INSTRUCTIONS TO FOLLOW -
Please return all lines of the data below containing the string "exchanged".

(Data records)
======
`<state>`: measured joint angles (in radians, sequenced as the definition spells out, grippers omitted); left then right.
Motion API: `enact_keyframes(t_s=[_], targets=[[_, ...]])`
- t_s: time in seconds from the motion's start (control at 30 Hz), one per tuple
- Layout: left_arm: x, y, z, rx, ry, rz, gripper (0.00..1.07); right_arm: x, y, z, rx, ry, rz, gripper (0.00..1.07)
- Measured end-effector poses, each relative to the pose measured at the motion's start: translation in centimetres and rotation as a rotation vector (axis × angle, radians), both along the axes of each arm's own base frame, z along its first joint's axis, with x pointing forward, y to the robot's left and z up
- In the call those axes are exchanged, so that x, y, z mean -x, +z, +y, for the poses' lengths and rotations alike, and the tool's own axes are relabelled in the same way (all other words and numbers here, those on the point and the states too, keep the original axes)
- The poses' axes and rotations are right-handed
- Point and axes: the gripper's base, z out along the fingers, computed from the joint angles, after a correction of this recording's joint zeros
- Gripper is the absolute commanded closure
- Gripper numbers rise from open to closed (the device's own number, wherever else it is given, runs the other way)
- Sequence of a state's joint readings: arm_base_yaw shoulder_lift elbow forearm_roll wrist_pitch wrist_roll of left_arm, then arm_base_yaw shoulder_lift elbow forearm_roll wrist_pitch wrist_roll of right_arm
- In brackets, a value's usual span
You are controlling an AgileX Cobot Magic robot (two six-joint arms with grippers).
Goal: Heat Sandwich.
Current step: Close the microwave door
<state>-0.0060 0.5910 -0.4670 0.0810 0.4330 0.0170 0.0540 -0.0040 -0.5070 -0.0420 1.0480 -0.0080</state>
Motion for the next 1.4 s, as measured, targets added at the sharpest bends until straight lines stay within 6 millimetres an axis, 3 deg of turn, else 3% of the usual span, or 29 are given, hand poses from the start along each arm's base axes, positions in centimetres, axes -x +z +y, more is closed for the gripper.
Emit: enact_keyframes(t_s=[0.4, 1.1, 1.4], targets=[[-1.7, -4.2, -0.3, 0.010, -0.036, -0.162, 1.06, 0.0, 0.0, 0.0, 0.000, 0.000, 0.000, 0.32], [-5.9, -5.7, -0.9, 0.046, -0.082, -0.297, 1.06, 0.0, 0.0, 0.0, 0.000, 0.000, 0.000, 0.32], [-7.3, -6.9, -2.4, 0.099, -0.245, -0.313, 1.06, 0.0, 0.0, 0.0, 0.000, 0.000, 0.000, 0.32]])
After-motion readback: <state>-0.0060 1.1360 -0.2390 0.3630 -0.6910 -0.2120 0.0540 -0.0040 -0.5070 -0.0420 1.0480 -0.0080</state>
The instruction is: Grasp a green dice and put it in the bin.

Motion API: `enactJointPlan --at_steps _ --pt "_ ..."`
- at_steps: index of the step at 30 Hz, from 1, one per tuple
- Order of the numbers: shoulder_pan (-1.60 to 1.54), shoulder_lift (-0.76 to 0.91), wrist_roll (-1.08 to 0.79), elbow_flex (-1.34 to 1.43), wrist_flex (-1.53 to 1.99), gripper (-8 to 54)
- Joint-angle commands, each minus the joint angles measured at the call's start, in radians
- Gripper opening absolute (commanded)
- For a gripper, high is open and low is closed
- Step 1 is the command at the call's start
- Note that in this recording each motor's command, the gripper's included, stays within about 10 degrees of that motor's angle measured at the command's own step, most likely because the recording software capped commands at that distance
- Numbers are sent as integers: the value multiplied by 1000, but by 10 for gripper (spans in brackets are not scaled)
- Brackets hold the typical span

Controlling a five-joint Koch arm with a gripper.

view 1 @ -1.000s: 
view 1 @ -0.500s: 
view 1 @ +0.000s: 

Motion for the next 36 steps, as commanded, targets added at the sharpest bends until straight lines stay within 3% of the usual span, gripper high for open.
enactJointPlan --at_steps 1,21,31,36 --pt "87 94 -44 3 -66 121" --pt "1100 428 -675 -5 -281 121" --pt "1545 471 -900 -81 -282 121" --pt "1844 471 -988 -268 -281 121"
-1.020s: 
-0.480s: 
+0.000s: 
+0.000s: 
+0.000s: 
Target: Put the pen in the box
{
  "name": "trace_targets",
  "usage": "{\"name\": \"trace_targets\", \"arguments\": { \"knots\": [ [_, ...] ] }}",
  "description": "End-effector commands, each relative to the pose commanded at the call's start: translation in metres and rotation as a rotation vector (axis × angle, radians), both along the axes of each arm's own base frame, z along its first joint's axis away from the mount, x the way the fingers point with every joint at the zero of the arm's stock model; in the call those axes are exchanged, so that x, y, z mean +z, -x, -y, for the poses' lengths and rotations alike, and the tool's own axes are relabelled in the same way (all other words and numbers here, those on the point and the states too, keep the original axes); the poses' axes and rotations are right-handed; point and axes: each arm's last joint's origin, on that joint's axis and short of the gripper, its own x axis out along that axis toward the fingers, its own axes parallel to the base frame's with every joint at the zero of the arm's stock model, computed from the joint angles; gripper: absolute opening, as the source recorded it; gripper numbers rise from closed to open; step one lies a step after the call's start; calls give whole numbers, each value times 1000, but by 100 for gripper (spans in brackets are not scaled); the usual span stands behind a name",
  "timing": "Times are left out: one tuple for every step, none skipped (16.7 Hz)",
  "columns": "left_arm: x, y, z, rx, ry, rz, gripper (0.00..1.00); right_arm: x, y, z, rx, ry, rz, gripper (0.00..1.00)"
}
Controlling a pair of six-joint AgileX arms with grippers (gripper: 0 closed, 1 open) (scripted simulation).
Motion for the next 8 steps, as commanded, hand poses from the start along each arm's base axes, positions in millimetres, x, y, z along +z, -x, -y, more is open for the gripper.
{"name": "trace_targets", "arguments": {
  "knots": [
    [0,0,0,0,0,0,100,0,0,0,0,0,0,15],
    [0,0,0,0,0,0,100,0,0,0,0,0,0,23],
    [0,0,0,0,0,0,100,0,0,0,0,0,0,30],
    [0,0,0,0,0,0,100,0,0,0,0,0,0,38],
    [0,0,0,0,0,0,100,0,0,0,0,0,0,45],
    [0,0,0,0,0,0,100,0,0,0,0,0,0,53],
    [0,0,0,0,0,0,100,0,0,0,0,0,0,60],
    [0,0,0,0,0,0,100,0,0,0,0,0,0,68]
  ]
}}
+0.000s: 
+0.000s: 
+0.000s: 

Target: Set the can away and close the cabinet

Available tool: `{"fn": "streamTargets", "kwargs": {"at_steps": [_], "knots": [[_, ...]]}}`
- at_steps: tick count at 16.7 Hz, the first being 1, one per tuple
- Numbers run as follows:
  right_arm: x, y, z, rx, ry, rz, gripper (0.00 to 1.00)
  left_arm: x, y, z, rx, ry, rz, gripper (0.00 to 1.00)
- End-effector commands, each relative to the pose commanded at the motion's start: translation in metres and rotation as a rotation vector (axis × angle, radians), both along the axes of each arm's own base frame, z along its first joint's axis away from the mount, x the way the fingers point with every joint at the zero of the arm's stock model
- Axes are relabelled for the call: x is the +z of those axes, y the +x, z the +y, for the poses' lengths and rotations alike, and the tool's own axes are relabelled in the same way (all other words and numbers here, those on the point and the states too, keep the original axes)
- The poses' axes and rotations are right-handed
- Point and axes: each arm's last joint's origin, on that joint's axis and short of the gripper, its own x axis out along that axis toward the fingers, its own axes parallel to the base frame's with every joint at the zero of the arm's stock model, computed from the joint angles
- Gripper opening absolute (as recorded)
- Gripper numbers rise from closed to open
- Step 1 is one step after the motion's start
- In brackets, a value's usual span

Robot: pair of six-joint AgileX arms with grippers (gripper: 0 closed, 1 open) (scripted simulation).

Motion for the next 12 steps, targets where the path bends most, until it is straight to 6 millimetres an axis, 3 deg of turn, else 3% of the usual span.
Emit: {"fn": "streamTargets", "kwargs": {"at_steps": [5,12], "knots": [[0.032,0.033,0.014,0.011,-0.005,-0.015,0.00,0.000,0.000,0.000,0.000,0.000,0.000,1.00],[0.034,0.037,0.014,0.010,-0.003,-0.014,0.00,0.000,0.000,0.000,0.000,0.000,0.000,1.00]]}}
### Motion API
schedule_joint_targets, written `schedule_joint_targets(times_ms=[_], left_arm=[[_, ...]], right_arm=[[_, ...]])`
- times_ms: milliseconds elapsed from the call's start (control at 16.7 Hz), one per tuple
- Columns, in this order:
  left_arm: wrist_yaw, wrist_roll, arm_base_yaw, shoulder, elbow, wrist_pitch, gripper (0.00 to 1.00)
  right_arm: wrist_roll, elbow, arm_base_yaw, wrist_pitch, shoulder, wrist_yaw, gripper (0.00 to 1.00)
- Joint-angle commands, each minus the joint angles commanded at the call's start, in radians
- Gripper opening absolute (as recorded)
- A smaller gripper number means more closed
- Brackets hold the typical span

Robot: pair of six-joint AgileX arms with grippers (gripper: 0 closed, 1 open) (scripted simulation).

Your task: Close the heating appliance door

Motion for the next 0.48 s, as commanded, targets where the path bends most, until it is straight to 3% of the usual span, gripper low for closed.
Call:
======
YOUR RESPONSE -
- In the call those axes are exchanged, so that x, y, z mean -x, +z, +y, for the poses' lengths and rotations alike, and the tool's own axes are relabelled in the same way (all other words and numbers here, those on the point and the states too, keep the original axes)
  "description": "End-effector commands, each relative to the pose commanded at the call's start: translation in metres and rotation as a rotation vector (axis × angle, radians), both along the axes of each arm's own base frame, z along its first joint's axis away from the mount, x the way the fingers point with every joint at the zero of the arm's stock model; in the call those axes are exchanged, so that x, y, z mean +z, -x, -y, for the poses' lengths and rotations alike, and the tool's own axes are relabelled in the same way (all other words and numbers here, those on the point and the states too, keep the original axes); the poses' axes and rotations are right-handed; point and axes: each arm's last joint's origin, on that joint's axis and short of the gripper, its own x axis out along that axis toward the fingers, its own axes parallel to the base frame's with every joint at the zero of the arm's stock model, computed from the joint angles; gripper: absolute opening, as the source recorded it; gripper numbers rise from closed to open; step one lies a step after the call's start; calls give whole numbers, each value times 1000, but by 100 for gripper (spans in brackets are not scaled); the usual span stands behind a name",

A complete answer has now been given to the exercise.